Using a Merge Task123

gravatar

Jon

An explanation and example of the Merge task.

published 01.01.13

last updated 04.27.13


Share

Tags

  • alerts
  • bids
  • BIML
  • google
  • merge
  • mist
  • Task

Introduction

So, you want to pull from a data source and store the information in a database. You already know how easy it is to pull data from a data source with Biml, so you go ahead and write the code for pulling that data. This is where you hit a snag. The data you are pulling might overlap with the data already in the database from the last pull. There are several ways you could do this, but I am going to cover using a Merge task. It is quite simple and easy to implement. After I cover the Merge task, I have included an example of how the Merge task could be useful.

Explanation

To help in the understanding of what a Merge task does, Paul Waters from Varigence has provided an explanation: “A Biml Merge task is used to declare a t-sql MERGE statement without needing to use t-sql. Therefore, when an SSIS package is created from Biml there will be a native SSIS Execute SQL Task containing a t-sql MERGE statement in the place where the Biml Merge Task was declared.” The Merge task does the hard part of writing the MERGE statement. All you have to do is supply some simple parameters in the Biml.

Task Overview

Here is the overview of how the Merge task works:

  1. Compare data from a temporary processing table with data in the destination table.
  2. Any data identified as needing to be merged in the comparison is merged into the destination table

How-To

Let’s start. The task requires two tables: 1) The processing table that temporarily holds the data to be merged into the final destination table. This table should be emptied (read truncated) after each Merge task. We will call this table the source table. 2) The final destination table. This table may already have data in it. Thus why we are merging into it. We will call this table the target table. Here is what the Biml of the Merge task looks like:

<Merge Name="Merge Alerts into dbo_GoogleAlerts" UnspecifiedColumnDefaultUsageType="CompareUpdateInsert" TargetConstraintName="DataWarehouse.dbo.GoogleAlerts.PK_GoogleAlerts">
<TableSource TableName="DataWarehouse.Process.GoogleAlerts" />
</Merge>

Parts

Let’s take a closer look at the Merge task parts.
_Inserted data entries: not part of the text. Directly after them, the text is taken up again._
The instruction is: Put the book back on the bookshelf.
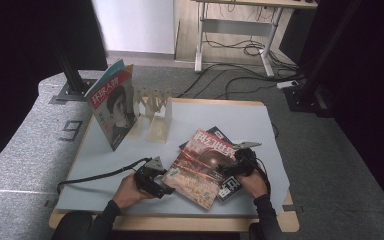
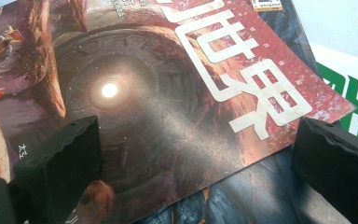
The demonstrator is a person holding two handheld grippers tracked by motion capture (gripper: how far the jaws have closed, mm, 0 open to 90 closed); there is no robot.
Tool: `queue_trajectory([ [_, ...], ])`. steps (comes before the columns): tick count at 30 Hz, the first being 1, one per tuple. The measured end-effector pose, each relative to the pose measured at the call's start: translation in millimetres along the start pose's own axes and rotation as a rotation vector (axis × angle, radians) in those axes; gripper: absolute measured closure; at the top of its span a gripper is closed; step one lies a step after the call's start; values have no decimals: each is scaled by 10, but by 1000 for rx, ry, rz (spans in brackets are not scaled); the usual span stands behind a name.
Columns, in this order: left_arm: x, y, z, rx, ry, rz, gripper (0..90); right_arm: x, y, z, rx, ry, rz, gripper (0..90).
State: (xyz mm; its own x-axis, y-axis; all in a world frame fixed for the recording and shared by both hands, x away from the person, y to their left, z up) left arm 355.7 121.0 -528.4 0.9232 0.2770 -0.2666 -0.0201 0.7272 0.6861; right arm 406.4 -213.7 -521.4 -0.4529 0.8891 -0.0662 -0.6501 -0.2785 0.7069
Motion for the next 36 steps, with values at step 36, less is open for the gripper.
queue_trajectory([
  [36, 3, 20, -116, -2, -12, 8, 536, -7, 244, -175, 8, 23, 18, 114],
])
Point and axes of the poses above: each handheld gripper's, and its own axes: y roughly backward along the jaws, z roughly out of its top, x roughly to its left, the point moved 2 cm from there along -y, roughly forward along the jaws, and after that the axes turned 11 degrees about -z, right-handed, at the moved point
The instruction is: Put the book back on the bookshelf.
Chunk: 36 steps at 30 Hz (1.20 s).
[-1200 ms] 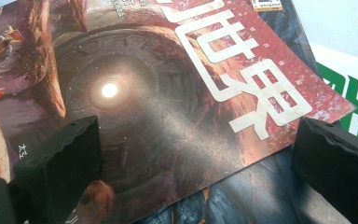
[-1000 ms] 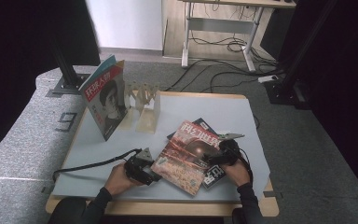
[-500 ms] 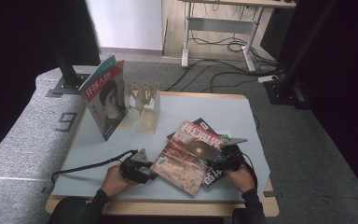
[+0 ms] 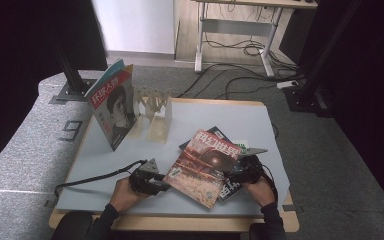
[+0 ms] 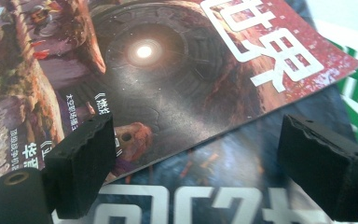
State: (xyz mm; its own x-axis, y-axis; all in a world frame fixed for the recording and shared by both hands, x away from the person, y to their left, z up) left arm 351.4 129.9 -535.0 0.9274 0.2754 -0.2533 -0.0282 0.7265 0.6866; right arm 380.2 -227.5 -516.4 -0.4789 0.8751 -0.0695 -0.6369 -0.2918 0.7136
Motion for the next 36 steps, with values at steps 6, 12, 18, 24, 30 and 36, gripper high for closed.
queue_trajectory([
  [6, -14, -58, 42, -5, 7, -9, 541, -98, -2, -24, 0, -25, -2, 110],
  [12, -15, -127, 108, -23, 23, -29, 543, -183, -16, -23, -5, -42, -2, 114],
  [18, -2, -190, 162, -27, 30, -50, 548, -420, -99, 54, 4, -68, -41, 105],
  [24, 8, -226, 205, -27, 28, -50, 549, -618, -192, 133, 16, -85, -65, 85],
  [30, 28, -271, 264, -29, 24, -49, 550, -768, -294, 192, 25, -114, -68, 60],
  [36, 66, -310, 310, -41, 36, -47, 557, -846, -342, 228, 26, -119, -73, 43],
])
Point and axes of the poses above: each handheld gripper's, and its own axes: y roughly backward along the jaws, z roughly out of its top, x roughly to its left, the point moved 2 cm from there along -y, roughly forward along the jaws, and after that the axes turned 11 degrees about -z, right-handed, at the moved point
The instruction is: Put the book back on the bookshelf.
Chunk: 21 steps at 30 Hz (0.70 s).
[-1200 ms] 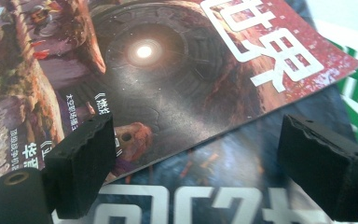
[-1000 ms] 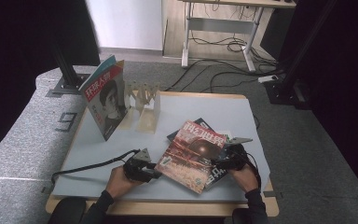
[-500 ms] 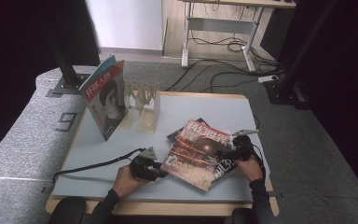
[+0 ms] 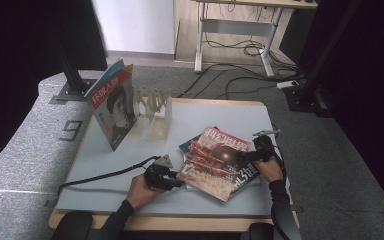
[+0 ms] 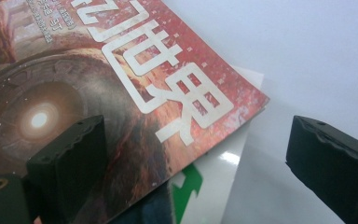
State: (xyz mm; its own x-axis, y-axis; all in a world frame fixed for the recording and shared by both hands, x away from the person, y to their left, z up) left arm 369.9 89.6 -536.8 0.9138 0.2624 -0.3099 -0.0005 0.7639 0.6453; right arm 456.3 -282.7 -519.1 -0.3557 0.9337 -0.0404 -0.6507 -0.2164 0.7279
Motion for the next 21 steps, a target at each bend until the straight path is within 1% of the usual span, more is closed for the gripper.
queue_trajectory([
  [3, 23, -25, 41, 1, -1, 10, 558, -58, -60, 23, 11, -19, 7, 0],
  [7, 47, -46, 72, -1, -6, 16, 558, -123, -127, 49, 21, -50, 35, 0],
  [11, 76, -58, 83, -12, -3, 11, 559, -146, -158, 75, 28, -58, 42, 0],
  [14, 94, -60, 89, -16, -4, 5, 559, -175, -219, 97, 43, -89, 86, 0],
  [15, 93, -61, 88, -17, -5, 5, 559, -180, -231, 98, 45, -99, 96, 0],
  [16, 93, -61, 88, -17, -5, 5, 559, -180, -231, 98, 45, -99, 96, 0],
  [19, 97, -60, 88, -15, -8, 4, 559, -204, -278, 94, 59, -138, 140, 1],
  [20, 97, -60, 88, -15, -8, 4, 559, -207, -277, 95, 61, -141, 148, 27],
  [21, 98, -59, 88, -15, -8, 3, 559, -207, -277, 95, 61, -141, 148, 27],
])
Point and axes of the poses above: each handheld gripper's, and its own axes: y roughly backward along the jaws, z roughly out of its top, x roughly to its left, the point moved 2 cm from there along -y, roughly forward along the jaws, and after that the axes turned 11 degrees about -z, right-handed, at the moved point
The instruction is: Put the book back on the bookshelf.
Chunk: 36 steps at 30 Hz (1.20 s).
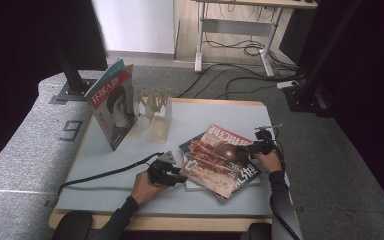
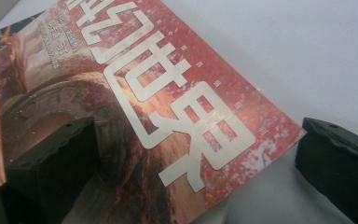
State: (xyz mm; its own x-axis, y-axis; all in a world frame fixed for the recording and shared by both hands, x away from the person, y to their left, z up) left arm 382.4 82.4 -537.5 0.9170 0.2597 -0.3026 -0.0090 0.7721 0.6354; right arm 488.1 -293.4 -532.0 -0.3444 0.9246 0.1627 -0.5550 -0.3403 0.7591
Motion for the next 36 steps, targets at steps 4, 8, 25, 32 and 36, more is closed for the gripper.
queue_trajectory([
  [4, 3, 0, 0, 1, -1, -3, 559, 39, 60, 23, -13, 23, -19, 123],
  [8, 3, 0, 0, 1, -2, -3, 558, 87, 134, 57, -27, 63, -88, 216],
  [25, -28, 53, 20, 6, 11, 27, 489, 183, 479, 145, -148, 70, -157, 808],
  [32, 9, 138, 98, -38, 30, 25, 326, 275, 584, 176, -198, 92, -150, 828],
  [36, 79, 161, 145, -58, 49, 22, 277, 373, 678, 217, -228, 121, -144, 832],
])
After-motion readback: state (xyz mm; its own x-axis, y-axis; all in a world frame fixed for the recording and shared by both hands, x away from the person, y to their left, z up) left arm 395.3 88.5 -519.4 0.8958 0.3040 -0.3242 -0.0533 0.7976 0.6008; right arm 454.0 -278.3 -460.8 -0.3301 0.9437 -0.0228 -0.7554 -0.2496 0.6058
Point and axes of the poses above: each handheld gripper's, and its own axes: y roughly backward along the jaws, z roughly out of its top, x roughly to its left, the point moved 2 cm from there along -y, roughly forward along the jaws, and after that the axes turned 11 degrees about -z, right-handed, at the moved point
Name: Obviously what you want the Merge to be called.

UnspecifiedColumnDefaultUsageType: For the usage here, this specifies how we want the Biml to compare the target with the source. This comparison is row by row.

The comparison will only compare columns between the two tables if they have the same names for columns. If for instance you have an identity column in the target table but not in the source table, the identity column will not be included in the comparison.

The Biml will ONLY compare the whole row IF the data in the constraint specified by the TargetConstraintName matches data in the source table. If the target constraint data for a row matches something from the source table, the Biml will compare the rest of the columns and do one of two things: 1) If all of the same named columns in a row from both tables contain the same data, nothing is done with the row from the source as it is already in the target. 2) If any of the same named columns in a row from both tables has a difference in data, the different data from the source table will be used to update the target data.

If the target constraint data for a row does not match data in a source row, the row from the source is inserted into the target.

All of the above is accomplished with simple Biml code.

TargetConstraintName: The name of the constraint to be used in the comparison of the two tables. The table on which the constraint is tells Biml what table to use as the target for the merge. Please note that Biml cannot grab constraint names from SQL Server. The constraint needs to be specified in the Biml. See the example below if you are confused.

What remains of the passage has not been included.